Now in the UK, Leonard was posted to East Kirkby Airfield in Lincolnshire as part of 57 Squadron Bomber Command.
At 22.12 on the night of 22nd May 1944 Lancaster ND879 took off from east Kirkby in Lincolnshire headed for Braunschweig (Brunswick) in Germany. As was usual, once airborne there was no radio contact. The crew members were:
Pilot:: F/O John Colin Marland 22
Flight Engineer: Sgt. Denis Charles Gallagher 23
Navigator: Sgt. William Low 26
Air Bomber: F/O Leonard Eric Mason 35
W/Op Air: Flt Sgt. William Thomas Nichol Norris 22
Air Gunner: Flt Sgt. Harold Roy Bailey 21
Air Gunner: Sgt. John Wilson 27
The aircraft was reported missing on the morning of 23rd May, and the next of kin of the crew members were notified immediately by telegram.

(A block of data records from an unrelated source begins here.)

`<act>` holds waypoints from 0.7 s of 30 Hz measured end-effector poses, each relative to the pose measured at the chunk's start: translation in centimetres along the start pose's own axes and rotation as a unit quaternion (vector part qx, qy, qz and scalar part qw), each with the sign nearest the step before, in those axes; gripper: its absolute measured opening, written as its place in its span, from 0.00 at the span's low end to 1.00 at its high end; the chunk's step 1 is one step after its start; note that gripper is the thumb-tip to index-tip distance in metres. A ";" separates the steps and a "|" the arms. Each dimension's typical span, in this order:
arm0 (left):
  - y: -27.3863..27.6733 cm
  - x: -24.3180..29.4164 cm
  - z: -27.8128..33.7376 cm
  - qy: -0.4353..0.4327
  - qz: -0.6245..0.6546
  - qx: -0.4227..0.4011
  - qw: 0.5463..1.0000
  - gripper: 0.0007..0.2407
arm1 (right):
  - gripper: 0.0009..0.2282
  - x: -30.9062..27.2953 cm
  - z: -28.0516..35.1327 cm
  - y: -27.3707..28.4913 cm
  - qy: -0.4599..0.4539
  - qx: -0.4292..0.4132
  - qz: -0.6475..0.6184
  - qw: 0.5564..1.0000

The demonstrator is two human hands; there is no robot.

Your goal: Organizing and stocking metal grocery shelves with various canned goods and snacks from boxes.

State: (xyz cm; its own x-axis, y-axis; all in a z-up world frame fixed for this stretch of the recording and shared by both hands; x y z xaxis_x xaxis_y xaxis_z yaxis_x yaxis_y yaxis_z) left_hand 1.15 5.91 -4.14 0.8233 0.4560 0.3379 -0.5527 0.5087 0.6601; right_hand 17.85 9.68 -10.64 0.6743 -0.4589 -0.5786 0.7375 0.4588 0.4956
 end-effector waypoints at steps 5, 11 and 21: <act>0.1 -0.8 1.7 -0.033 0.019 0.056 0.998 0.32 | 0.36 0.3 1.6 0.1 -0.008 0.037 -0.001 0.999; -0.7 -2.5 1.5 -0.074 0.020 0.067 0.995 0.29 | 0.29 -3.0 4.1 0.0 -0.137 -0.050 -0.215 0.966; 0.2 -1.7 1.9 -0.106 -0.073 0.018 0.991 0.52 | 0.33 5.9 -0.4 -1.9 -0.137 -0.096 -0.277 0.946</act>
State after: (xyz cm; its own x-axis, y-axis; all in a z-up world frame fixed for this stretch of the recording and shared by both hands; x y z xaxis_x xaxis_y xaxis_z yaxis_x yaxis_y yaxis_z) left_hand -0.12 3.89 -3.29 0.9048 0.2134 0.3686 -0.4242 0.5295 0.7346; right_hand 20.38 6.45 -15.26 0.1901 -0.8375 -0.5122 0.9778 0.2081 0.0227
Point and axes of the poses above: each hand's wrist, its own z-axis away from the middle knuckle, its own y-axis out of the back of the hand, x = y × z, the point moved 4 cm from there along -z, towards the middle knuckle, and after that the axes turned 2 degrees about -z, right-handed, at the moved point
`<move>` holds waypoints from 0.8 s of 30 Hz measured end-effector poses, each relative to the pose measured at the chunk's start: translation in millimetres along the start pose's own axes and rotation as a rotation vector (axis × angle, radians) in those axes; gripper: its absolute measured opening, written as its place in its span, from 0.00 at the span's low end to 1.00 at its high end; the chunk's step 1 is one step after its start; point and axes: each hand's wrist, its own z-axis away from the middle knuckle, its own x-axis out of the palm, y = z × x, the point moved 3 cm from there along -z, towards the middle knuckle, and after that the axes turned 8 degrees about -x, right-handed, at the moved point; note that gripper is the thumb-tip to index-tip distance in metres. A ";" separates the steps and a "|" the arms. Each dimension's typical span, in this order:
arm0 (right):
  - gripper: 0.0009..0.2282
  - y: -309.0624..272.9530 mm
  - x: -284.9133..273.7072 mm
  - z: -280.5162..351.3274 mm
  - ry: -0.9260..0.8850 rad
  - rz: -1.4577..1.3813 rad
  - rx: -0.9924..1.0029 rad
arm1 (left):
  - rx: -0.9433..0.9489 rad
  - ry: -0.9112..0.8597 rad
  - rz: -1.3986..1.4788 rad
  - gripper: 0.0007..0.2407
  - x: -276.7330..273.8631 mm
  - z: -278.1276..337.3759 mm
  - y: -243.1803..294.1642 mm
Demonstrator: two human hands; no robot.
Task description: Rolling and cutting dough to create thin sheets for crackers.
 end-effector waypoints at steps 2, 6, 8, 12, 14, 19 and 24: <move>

The following day a letter was sent to Leonard’s brother, Arthur Hayter Mason, confirming that the aircraft was missing and the crew were presumed dead although “there was of course every possibility that they were able to abandon the aircraft and land safely in enemy territory”.
In October 1946 an investigation into the crash reported that the plane had crashed at Schleptrup, north of Osnabruck in Germany. The investigating officer found wreckage of a British aircraft in the forest about half a mile from the road. An eye witness, Herr Hatke , stated that he saw the aircraft over his house at about 2000 feet , on fire with one wing burnt off. It dropped some bombs and crashed into the forest. The local Chief of Police also witnessed the crash and stated that the Lancaster came in from the west and was attacked by a night fighter. Both men went to the scene of the crash but the aircraft was burning fiercely and they were unable to get near because of the exploding ammunition. The next day six bodies were removed from the wreckage and a seventh was found a few hundred metres away.
The bodies were buried at Achmer Airfield Cemetery by the Germans and in March 1946 they were exhumed and removed to Achmer Temporary British Cemetery. At this time one of the bodies was identified as that of Sergeant John Wilson and it was therefore presumed that the other victims were the rest of the crew.
In May 1948 Leonard’s brothers received confirmation that his remains had now been moved to Reichswald Permanent British Cemetery.
The Canadian war service records on Ancestry.co.uk give far more detail than I have provided here. It is heart-rending to read the communications between the family and the authorities, and to read, for example, the list of Leonard’s personal effects which were to be returned to his next of kin. Out of respect to the family I have not included these here but the records are readily available on Ancestry if you wish to read them.
Leonard Eric Mason was 35 when he died. He was the oldest member of the crew.
He is commemorated in the naming of Mason Rapids in the Caribou River, Manitoba as part of the Canada Geographic Renaming Project.